CHICCA – Non vola l’aquila Olimpia, lo fanno invece le Frecce tricolore. All’Olimpico è sempre spettacolo, sia in campo che fuori e sempre con tutti gli occhi alzati al cielo, quasi a voler imporre i colori del cielo della squadra biancoceleste.

MOVIOLA – Annullato un goal a Greco, l’assistente dell’arbitro alza la bandierina quando Borriello crossa, il fuorigioco se c’è è per questione di millimetri. Al 5’ della ripresa calcio di rigore per la Roma, sul tiro di Simplicio il fallo di mano di Lichtsteiner c’è. Al 28’ protesta dei laziali, Foggia crossa e Simplicio devia forse con un braccio, difficile capire se cìè prima il tocco d’anca. Al 31’ sul cross di Ledesma cerca di intervenire Mauri, Morganti non vede una netta cintura di Riise e nemmeno il precedente fuorigioco di Dias. Il secondo rigore romanista c’è, Dias atterra Baptista in area, nel finale altro reclamo per un fallo di mano di Simplicio che tocca però prima con la coscia.

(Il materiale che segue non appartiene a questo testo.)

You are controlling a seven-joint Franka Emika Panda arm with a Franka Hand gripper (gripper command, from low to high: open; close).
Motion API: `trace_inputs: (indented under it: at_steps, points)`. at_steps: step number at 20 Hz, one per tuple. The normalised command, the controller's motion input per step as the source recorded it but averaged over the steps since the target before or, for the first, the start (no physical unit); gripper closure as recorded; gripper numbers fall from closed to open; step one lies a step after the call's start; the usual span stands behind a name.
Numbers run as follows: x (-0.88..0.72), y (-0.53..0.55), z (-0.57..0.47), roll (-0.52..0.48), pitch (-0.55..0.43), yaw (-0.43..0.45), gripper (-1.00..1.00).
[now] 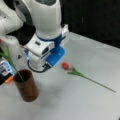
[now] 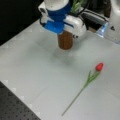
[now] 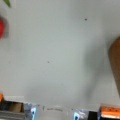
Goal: Flower insertion into a vase
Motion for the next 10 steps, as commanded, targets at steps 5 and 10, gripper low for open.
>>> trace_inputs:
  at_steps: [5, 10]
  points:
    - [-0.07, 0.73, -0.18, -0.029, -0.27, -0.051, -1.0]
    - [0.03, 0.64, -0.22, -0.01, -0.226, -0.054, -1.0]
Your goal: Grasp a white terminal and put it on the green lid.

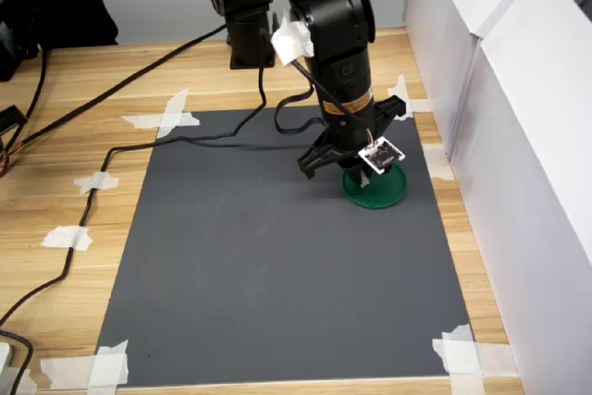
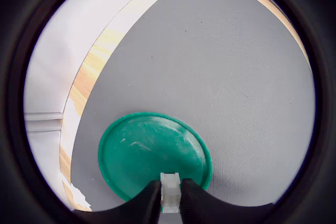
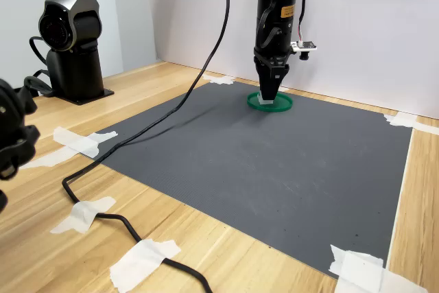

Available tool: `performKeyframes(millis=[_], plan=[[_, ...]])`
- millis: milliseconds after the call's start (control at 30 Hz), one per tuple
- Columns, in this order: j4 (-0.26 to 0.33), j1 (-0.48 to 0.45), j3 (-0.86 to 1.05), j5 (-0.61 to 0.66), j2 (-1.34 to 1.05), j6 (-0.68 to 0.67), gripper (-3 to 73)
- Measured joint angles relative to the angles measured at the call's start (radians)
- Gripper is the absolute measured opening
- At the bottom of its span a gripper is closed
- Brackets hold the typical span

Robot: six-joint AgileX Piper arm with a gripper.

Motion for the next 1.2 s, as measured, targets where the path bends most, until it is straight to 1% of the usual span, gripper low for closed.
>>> performKeyframes(millis=[233,333,433,633,700,800,933,1067,1133,1200], plan=[[0.000,0.000,0.000,-0.012,-0.001,0.000,34.4],[0.001,0.000,0.000,-0.016,-0.019,0.000,40.0],[0.012,0.000,0.000,-0.016,-0.058,0.000,42.7],[0.045,0.000,0.004,-0.030,-0.181,0.000,42.9],[0.046,-0.003,0.021,-0.055,-0.240,0.000,40.7],[0.050,-0.040,0.086,-0.116,-0.336,0.000,32.4],[0.036,-0.162,0.223,-0.231,-0.488,0.001,16.7],[-0.017,-0.288,0.402,-0.376,-0.673,0.001,3.3],[-0.042,-0.335,0.491,-0.443,-0.762,0.001,0.2],[-0.055,-0.373,0.596,-0.508,-0.864,0.001,-0.8]])
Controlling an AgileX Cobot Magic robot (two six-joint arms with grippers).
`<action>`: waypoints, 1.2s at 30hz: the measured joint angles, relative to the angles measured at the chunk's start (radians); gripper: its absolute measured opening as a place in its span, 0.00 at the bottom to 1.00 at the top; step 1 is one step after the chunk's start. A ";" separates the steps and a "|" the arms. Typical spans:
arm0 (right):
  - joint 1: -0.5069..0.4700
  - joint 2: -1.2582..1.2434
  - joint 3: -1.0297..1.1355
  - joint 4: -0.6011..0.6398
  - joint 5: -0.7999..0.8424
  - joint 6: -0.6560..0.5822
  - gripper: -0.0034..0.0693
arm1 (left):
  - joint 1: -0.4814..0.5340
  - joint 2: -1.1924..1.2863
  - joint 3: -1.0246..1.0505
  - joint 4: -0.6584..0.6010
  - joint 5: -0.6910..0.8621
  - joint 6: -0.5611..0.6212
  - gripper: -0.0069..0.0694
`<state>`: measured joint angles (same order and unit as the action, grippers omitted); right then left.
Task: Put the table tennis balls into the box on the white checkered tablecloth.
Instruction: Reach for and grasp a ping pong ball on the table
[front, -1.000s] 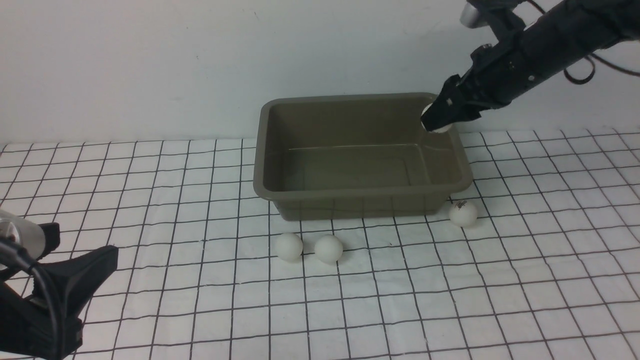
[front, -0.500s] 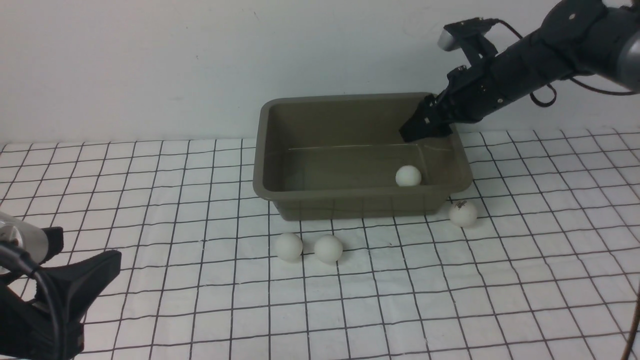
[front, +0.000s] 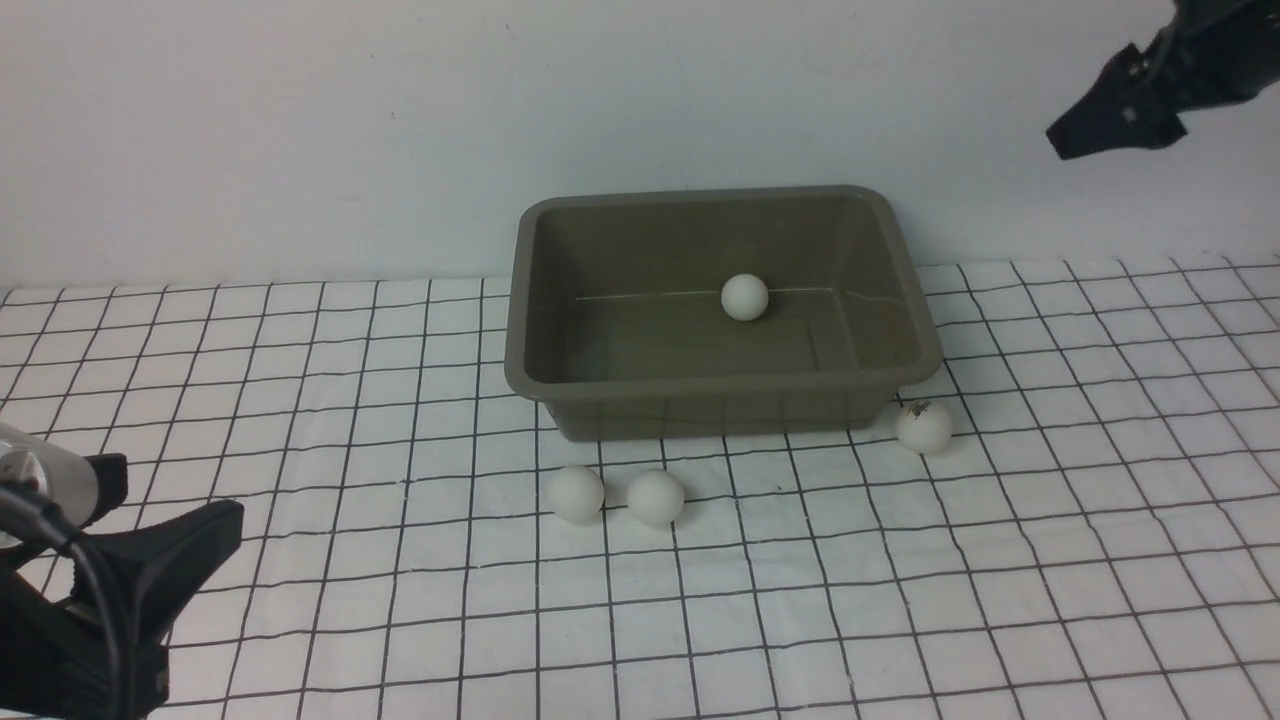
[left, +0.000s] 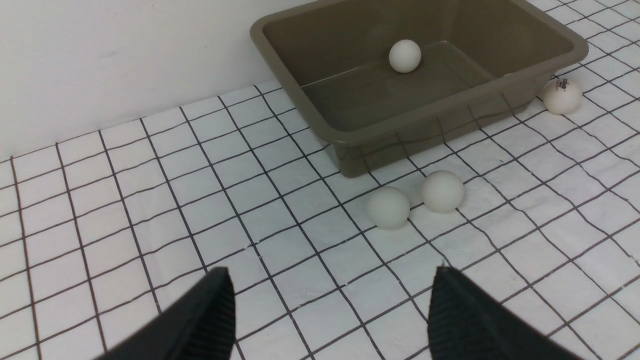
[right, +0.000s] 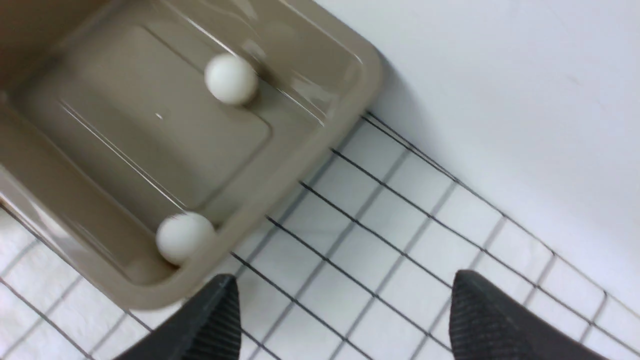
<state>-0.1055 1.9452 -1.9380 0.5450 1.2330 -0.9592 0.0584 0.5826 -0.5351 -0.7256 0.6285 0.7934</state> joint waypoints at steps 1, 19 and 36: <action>-0.012 0.000 0.003 0.000 0.004 -0.008 0.74 | 0.000 0.000 0.000 0.000 0.000 0.001 0.70; 0.014 -0.009 0.399 0.091 -0.051 -0.156 0.74 | 0.000 0.000 0.000 0.021 0.000 0.008 0.70; 0.142 0.146 0.424 0.096 -0.217 -0.161 0.78 | 0.000 0.000 0.000 0.022 0.018 0.008 0.70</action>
<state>0.0370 2.0914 -1.5136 0.6414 1.0160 -1.1198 0.0584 0.5826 -0.5351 -0.7034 0.6462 0.8011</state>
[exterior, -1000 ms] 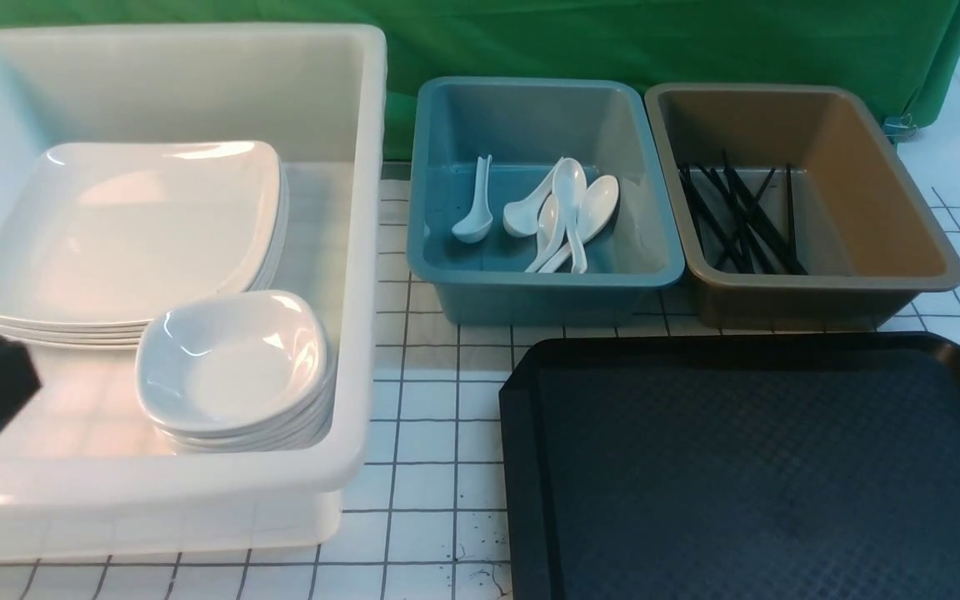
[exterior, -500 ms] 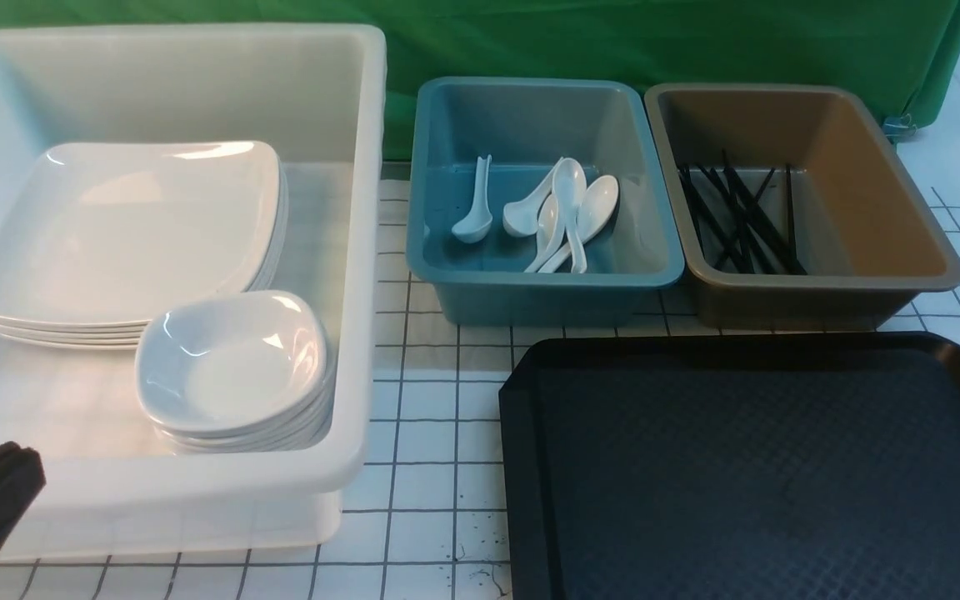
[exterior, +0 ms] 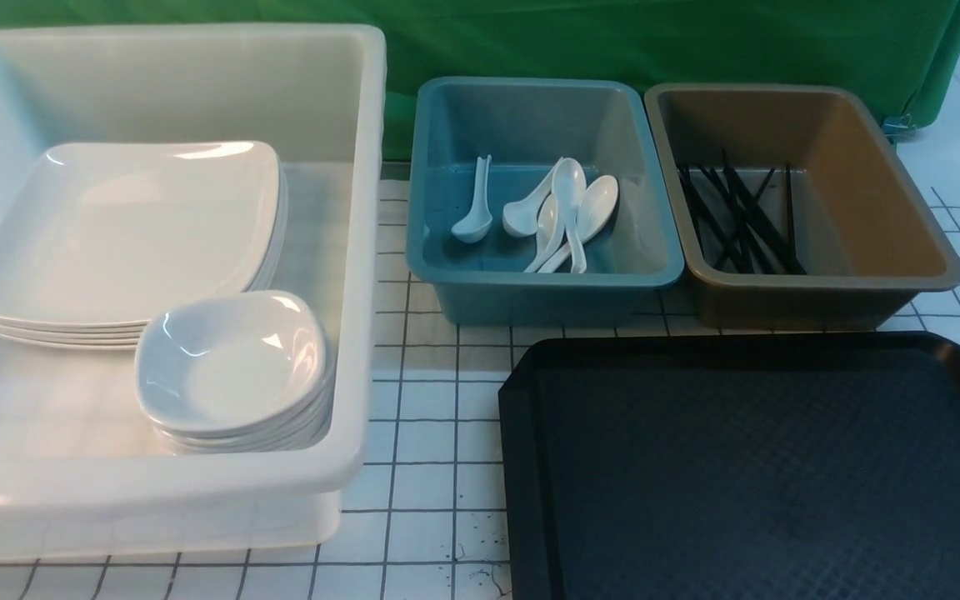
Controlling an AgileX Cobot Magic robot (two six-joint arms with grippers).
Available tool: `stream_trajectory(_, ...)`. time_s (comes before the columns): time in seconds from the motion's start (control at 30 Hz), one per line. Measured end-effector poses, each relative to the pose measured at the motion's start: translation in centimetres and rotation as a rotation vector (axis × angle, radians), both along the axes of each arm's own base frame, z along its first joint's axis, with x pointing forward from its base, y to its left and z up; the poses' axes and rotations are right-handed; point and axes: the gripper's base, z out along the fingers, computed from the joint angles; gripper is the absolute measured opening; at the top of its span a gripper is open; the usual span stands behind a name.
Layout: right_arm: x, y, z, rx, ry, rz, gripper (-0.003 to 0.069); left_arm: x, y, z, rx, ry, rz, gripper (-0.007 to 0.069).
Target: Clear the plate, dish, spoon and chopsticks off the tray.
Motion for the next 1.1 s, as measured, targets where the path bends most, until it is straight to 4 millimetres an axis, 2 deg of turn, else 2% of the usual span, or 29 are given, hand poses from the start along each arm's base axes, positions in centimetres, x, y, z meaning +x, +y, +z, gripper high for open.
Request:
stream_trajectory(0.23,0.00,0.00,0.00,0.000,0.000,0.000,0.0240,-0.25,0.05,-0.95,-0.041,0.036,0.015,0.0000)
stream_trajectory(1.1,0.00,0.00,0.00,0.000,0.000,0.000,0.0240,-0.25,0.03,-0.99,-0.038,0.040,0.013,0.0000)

TATTICA –  Capitolini messi in campo con il 4-3-1-2 visto solo in alcune occasioni stagionali, Rocchi si piazza al fianco di Floccari e Hernanes fa il trequartista puro con Mauri leggermente più arretrato. All’inizio della ripresa Zarate al posto di Rocchi, si ritorna al 4-2-3-1. Gli “ospiti” rispondono con un modulo a specchio, 4-3-1-2 con il più dinamico Menez al posto di Totti dietro le punte e Vucinic molto più vicino alla porta. Dopo l’infortunio di Menez, Ranieri torna al 4-4-2 con Greco defilato.

PROMOSSI&BOCCIATI – Nei biancocelesti spiccano l’ottima prova del profeta Hernanes (Voto 7), bene anche Ledesma (Voto 6,5) che tappa falle e imposta sempre con lucidità. Dias (Voto 5) macchia la solita buona prova con l’ingenuità che consente alla Roma di andare a battere il rigore, Rocchi (Voto 5) non ne becca una in tutto il primo tempo. Nella squadra giallorossa eccellente Vucinic (Voto 7), sempre nel vivo dell’azione e abile nel tenere palla, Riise (Voto 7) spinge con costrutto e efficacia. Utile ma poco produttivo Perrotta (Voto 6).